1. Web App: The web app will have the possibility that a user upload a high quality image of an specific mole. The results will be a prediction about the probability that the given mole be malign in terms of percentage. The backend that contain the web app and model loaded will be located in Amazon Web Services.

2. Iphone App: Our CNN model will be loaded into the iPhone to make local predictions. Advantages: The image data don’t need to be uploaded to any server, because the model predictions can be done through the pre-trained model loaded into the iPhone.

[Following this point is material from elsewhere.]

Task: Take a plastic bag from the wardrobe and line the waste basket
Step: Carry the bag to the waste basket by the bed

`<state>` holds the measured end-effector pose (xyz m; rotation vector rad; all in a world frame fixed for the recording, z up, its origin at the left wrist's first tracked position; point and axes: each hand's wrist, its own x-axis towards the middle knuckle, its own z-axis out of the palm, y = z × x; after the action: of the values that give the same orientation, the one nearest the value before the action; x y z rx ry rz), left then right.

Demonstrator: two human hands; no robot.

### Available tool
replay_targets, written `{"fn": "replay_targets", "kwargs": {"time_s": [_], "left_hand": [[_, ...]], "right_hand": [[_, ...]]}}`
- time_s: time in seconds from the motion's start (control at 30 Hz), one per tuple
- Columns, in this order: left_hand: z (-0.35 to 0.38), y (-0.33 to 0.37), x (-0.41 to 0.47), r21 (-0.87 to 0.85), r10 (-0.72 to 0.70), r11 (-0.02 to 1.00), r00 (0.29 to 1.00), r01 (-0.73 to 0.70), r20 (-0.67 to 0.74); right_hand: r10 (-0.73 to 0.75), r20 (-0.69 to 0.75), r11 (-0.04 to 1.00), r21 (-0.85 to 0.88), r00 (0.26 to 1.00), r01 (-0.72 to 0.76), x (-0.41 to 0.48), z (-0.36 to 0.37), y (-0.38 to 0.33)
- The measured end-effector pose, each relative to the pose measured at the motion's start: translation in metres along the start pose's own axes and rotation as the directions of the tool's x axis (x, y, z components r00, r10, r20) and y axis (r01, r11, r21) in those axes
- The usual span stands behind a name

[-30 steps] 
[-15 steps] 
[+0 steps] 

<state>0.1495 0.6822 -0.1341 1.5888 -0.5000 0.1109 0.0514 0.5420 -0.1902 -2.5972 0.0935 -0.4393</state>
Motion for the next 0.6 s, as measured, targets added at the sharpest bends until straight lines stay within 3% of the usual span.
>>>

3. Android App: (Optional if time allow it)

4. Project Schedule

Activity Days Status Prog
1. Data Acquisition 1 Done ++++
2. Initial Preprocessing and visualizations 1 Done ++++
3. First Model Construction and tuning 2 Done ++++
4. Model Optimization I (Data augmentation) 1 Done ++++
5. Model Optimization II (Transferred learning) 2 Done ++++
6. Model Optimization III (Fine Tuning) 2 Done ++++
7. Web App Development + Backend Service  2 Done ++++
8. Ios App Development 2 Done ++++
9. Android App Development 2 Pending —-
10. Presentation preparation 1 Done ++++

5. Tools to Use

6. Final Results

First Model: CNN from scratch, no data augmentation

Simple Convolutional Neural Network with 3 layers. The results obtained until now can be shown on the ROC curve presented below:

Classification Report CNN From scratch, CV Folder.
class precision recall f1-score support
0.0 0.86 0.88 0.87 50
1.0 0.88 0.86 0.87 50
avg / total 0.87 0.87 0.87 100

Second Model: VGG16 + Dense Layer

Classification Report VGG16 + Dense Layer.
class precision recall f1-score support
0.0 0.87 0.92 0.89 50
1.0 0.91 0.86 0.89 50
avg / total 0.89 0.89 0.89 100
Classification Report VGG16 + Dense Layer.
class precision recall f1-score support
0.0 0.82 0.94 0.88 50
1.0 0.93 0.80 0.86 50
avg / total 0.88 0.87 0.87 100

Third Model: CNN + Data Augmentation

Classification Report CNN Scratch with Data Augmentation.
class precision recall f1-score support
0.0 0.81 0.96 0.88 50
1.0 0.95 0.78 0.86 50
avg / total 0.88 0.87 0.87 100

Fourth Model: VGG16 + Dense Layer + Data Augmentation

Classification Report VGG16 with Data Augmentation.
class precision recall f1-score support
0.0 0.88 0.88 0.88 50
1.0 0.88 0.88 0.88 50
avg / total 0.88 0.88 0.88 100

6.1 CNN Architecture:

All the layers have a Relu activation function, except the last one that is sigmoid, to obtain the probability of a Malignant mole.

6.2 iOS App

As part of this project I have developed an iOS app using the coreML libraries released by apple. The advantage to use this libraries is that the model and the image are stored locally on the phone, and internet connection is not needed. The keras model trained before is converted into coreML model and loaded into the phone to make the predictions. Below is a picture of the app and two examples of results.

6.3 webApp

In order to kae in consideration the user of different platforms, I also create a web App that can be accessed on: http://skinmolesrisk.ddns.net:7000 This app is responsive so can be used directly from any mobile phone or web browser.

7. Next Steps

8. Disclaimer

This tool has been designed only for educational purposes to demonstrate the use of Machine Learning tools in the medical field. This tool does not replace advice or evaluation by a medical professional. Nothing on this site should be construed as an attempt to offer a medical opinion or practice medicine.